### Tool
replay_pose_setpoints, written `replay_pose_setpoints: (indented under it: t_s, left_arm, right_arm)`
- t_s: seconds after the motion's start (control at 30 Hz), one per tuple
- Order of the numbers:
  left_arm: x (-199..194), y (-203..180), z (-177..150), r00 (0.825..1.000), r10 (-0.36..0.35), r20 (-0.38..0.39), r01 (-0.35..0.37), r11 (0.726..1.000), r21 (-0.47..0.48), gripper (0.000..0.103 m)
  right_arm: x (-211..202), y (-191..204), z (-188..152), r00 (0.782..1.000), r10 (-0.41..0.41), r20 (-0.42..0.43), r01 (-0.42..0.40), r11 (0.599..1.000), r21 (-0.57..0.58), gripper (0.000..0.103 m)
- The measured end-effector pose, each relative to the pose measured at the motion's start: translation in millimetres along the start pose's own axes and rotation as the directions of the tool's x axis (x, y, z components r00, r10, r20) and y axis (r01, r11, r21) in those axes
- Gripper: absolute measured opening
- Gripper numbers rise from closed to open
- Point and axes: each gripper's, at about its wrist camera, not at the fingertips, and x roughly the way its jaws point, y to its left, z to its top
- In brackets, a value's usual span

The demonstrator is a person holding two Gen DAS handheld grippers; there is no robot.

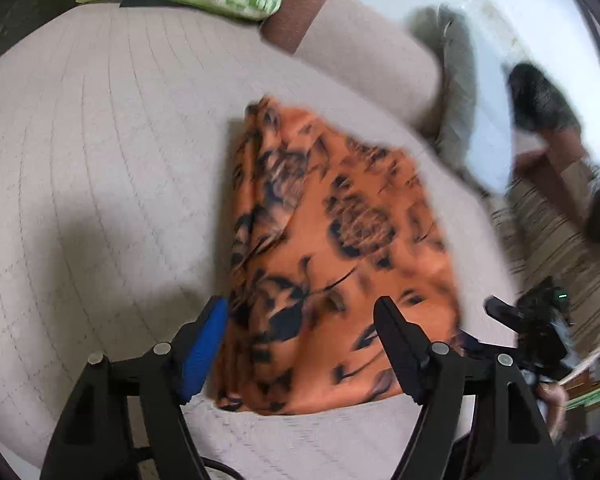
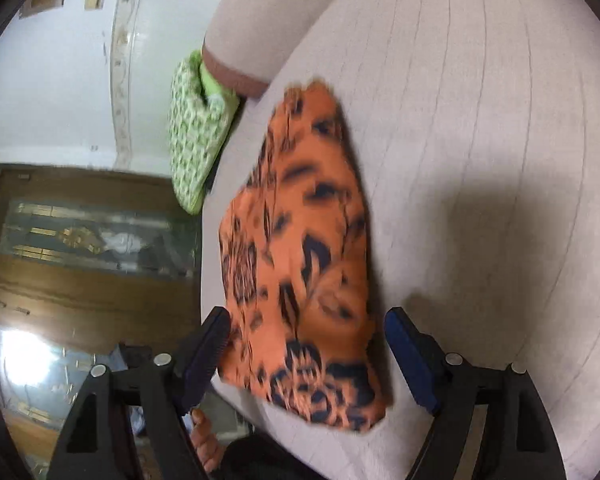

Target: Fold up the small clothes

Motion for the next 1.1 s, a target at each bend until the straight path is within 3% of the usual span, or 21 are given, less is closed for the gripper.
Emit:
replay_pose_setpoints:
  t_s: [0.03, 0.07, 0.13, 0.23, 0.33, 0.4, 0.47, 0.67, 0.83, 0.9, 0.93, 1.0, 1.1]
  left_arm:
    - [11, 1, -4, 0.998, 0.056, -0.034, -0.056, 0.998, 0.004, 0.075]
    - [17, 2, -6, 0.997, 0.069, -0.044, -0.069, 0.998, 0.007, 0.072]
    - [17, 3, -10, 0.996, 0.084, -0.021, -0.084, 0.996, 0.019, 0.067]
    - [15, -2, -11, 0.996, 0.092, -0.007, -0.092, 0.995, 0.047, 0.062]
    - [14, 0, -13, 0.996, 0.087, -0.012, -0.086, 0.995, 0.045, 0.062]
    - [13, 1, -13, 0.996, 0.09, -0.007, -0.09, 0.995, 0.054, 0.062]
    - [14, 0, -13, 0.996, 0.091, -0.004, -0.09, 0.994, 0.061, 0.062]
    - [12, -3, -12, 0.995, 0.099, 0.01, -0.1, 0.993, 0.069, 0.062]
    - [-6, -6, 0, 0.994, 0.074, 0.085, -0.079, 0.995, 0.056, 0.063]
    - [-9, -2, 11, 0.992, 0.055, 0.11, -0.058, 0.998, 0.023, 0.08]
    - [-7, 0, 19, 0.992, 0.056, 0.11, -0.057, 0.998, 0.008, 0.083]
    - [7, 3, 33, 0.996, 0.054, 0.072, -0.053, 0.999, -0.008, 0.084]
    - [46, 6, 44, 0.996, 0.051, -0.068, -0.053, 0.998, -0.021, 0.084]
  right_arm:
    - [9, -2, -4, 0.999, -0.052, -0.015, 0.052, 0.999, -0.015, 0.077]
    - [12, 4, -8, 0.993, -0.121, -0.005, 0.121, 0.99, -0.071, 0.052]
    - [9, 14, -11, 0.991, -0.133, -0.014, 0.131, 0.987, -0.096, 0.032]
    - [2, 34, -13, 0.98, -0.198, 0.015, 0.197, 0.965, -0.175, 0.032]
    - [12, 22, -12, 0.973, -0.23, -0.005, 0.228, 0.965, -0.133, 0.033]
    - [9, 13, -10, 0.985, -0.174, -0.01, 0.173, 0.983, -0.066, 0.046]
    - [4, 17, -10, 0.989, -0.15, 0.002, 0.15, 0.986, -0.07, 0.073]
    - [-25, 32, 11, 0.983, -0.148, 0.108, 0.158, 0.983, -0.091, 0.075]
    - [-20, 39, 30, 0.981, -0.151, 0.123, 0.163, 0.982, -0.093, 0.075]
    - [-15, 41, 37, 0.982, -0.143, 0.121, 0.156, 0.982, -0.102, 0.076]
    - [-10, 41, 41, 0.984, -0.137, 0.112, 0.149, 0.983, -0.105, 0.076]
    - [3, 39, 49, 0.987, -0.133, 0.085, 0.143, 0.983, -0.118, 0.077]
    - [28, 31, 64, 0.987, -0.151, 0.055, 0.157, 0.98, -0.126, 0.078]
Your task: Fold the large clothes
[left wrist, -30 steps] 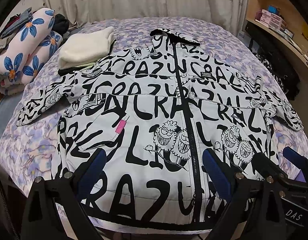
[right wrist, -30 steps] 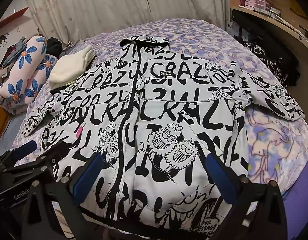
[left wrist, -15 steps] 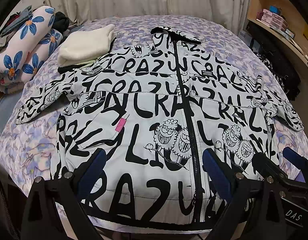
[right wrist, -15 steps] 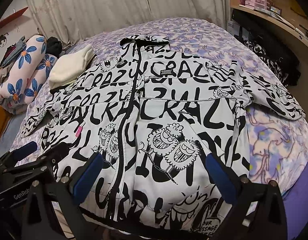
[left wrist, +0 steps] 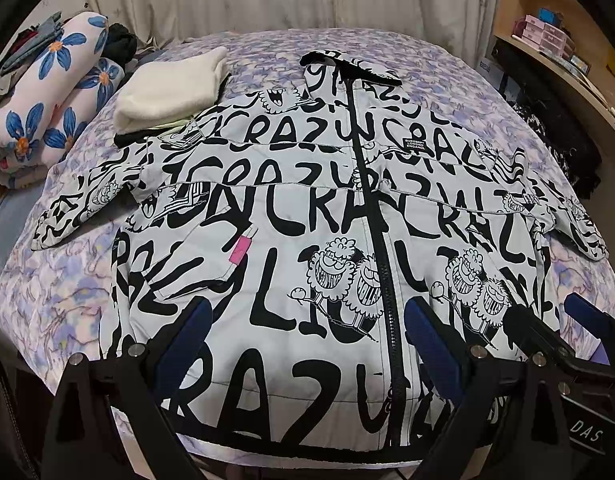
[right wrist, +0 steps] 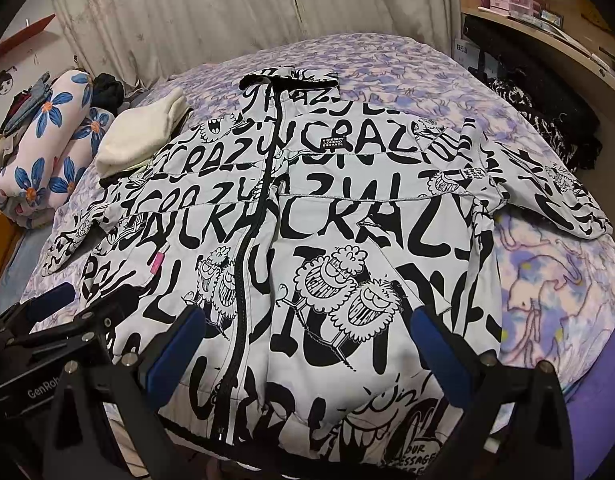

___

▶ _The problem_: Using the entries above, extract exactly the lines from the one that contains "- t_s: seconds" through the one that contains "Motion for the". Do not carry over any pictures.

▶ _Result of this exercise_:
- t_s: seconds after the motion's start (control at 30 Hz), one per tuple
- Order of the numbers:
  left_arm: x (-199..194), y (-203..180), z (-177..150), r00 (0.825..1.000), r10 (-0.36..0.35), r20 (-0.38..0.39), r01 (-0.35..0.37), r11 (0.726..1.000), r21 (-0.47..0.48), gripper (0.000..0.103 m)
  right_arm: x (-211..202), y (-191..204), z (-188..152), r00 (0.782..1.000), r10 (-0.41..0.41), r20 (-0.42..0.43), r01 (-0.42..0.40), r11 (0.599..1.000), r21 (-0.57..0.58), gripper (0.000..0.103 m)
- The measured end-effector pose, each relative to the pose measured at the motion's start: translation in millimetres along the start pose's own axes and rotation as the directions of the tool's x axis (x, y, z components r00, r10, r20) and y axis (r01, r11, r21) in those axes
- Gripper: absolute measured opening
- Gripper numbers rise from closed to open
- Point and axes: each gripper's, at about its wrist camera, not at the fingertips, and x roughly the way its jaws point, y to its left, z to its top
- In brackets, a value's usual span

The demonstrator is a person holding two Gen DAS handheld grippers; there is no robot.


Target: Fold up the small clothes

Motion for the next 1.1 s, a target at each bend until the straight path is within 3% of the usual span, or 21 are given, less is closed for the gripper.

With this, there is nothing more to the exercise.